Comparing sites with and without reproduction, average total transect length was similar, 14.8 km and 17.7 km respectively, and we did not detect significant differences between groups (Mann-Whitney U test, P = 0.151, n = 120), indicating homogeneity in the sampling effort invested among sites in relation with the number of kilometers surveyed. However, the number of howling and observation points was different between groups. Whereas the mean number of howling points was significantly higher in sites without a confirmed reproduction (16 vs. 11; Mann-Whitney U test, P = 0.005, n = 120); the number of observation points showed the opposite pattern (2 vs. 3; Mann-Whitney U test, P = 0.029, n = 120). Although observation points were made in all sites regardless of the confirmation of reproduction, they particularly confirmed wolf reproduction in those sites where howling sessions were positive.

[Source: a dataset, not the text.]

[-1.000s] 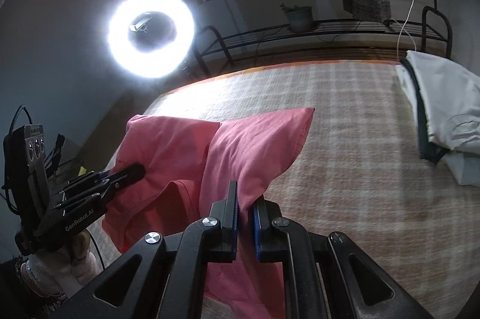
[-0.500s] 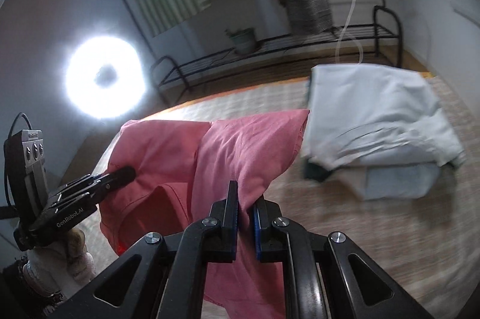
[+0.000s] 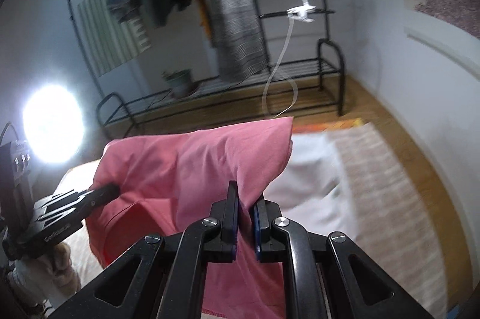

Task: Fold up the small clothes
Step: 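Grip the folded pink bundle with both tools and lift it, then lower the bundle onto the stack of folded clothes and open both tools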

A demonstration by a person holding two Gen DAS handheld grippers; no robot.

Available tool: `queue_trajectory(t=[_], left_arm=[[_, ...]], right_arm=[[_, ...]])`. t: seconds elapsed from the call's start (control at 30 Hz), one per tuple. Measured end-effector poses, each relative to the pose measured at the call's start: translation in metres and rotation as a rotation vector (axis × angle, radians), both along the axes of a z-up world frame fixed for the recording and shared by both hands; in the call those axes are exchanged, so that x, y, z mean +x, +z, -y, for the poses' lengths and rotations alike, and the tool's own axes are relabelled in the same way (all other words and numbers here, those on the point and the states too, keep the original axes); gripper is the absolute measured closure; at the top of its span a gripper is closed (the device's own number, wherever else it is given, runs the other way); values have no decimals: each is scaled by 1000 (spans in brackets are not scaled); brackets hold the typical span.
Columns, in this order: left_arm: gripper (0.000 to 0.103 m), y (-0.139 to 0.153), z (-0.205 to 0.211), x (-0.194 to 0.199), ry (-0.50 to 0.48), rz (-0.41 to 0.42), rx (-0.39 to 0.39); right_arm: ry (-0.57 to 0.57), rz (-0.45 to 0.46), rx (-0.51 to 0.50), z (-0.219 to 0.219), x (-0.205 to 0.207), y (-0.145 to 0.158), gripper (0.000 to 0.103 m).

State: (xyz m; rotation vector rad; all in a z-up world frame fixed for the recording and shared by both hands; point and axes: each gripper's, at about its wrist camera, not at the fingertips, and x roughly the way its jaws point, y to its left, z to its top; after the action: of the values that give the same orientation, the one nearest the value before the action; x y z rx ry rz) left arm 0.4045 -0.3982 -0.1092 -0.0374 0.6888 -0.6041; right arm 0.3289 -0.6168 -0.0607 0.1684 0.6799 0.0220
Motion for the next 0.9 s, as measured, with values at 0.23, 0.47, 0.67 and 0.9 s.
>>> queue_trajectory(t=[0.23, 0.47, 0.67, 0.9], left_arm=[[96, -15, 34, 30, 24, 35, 42], [91, -45, 46, 58, 58, -23, 108], [78, -42, 42, 50, 48, 20, 140], [78, -52, 41, 28, -29, -5, 142]], right_arm=[[-65, 32, -37, 40, 41, 1, 98], [-69, -21, -99, 45, 79, -30, 98], [-137, -92, -153, 51, 88, -48, 71], [-208, -135, -29, 84, 58, -58, 59]])
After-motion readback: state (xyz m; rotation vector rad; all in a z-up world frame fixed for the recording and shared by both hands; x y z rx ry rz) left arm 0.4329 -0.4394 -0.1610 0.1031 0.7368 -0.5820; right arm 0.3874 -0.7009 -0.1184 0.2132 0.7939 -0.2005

The mean number of wolf marks was ca. 3 times higher in sites with a confirmed presence of pups (20.3 vs. 7.2 marks in sites with and without confirmed reproduction, respectively) with the mean relative index of abundance lower in sites without confirmed reproduction (0.43; n = 36) compared to sites with confirmed reproduction (1.61; n = 84; Fig. 2). The same pattern was observed for the maximum relative index of abundance (1.19 vs. 3.16 respectively; Fig. 2). We found a significant relationship between the mean and the maximum relative abundance index and the probability of wolf reproduction (χ22 = 17.52, d.f. = 1, P<0.0001 and χ2 = 14.55, d.f.  = 1, P<0.001, respectively; Table 1; Fig. 3) when month, total transect length and number of transects were controlled for (all covariates with a P>0.285; Table 1). The model using the mean relative abundance index of wolf marks showed a marginal R2 of 0.79 and a conditional R2 of 0.84, whereas in the case of the model considering the maximum relative abundance of wolf marks, marginal R2 was 0.63 and conditional R2 was 0.77. These results indicate that the explained variance by the random factors (pack and year) was small.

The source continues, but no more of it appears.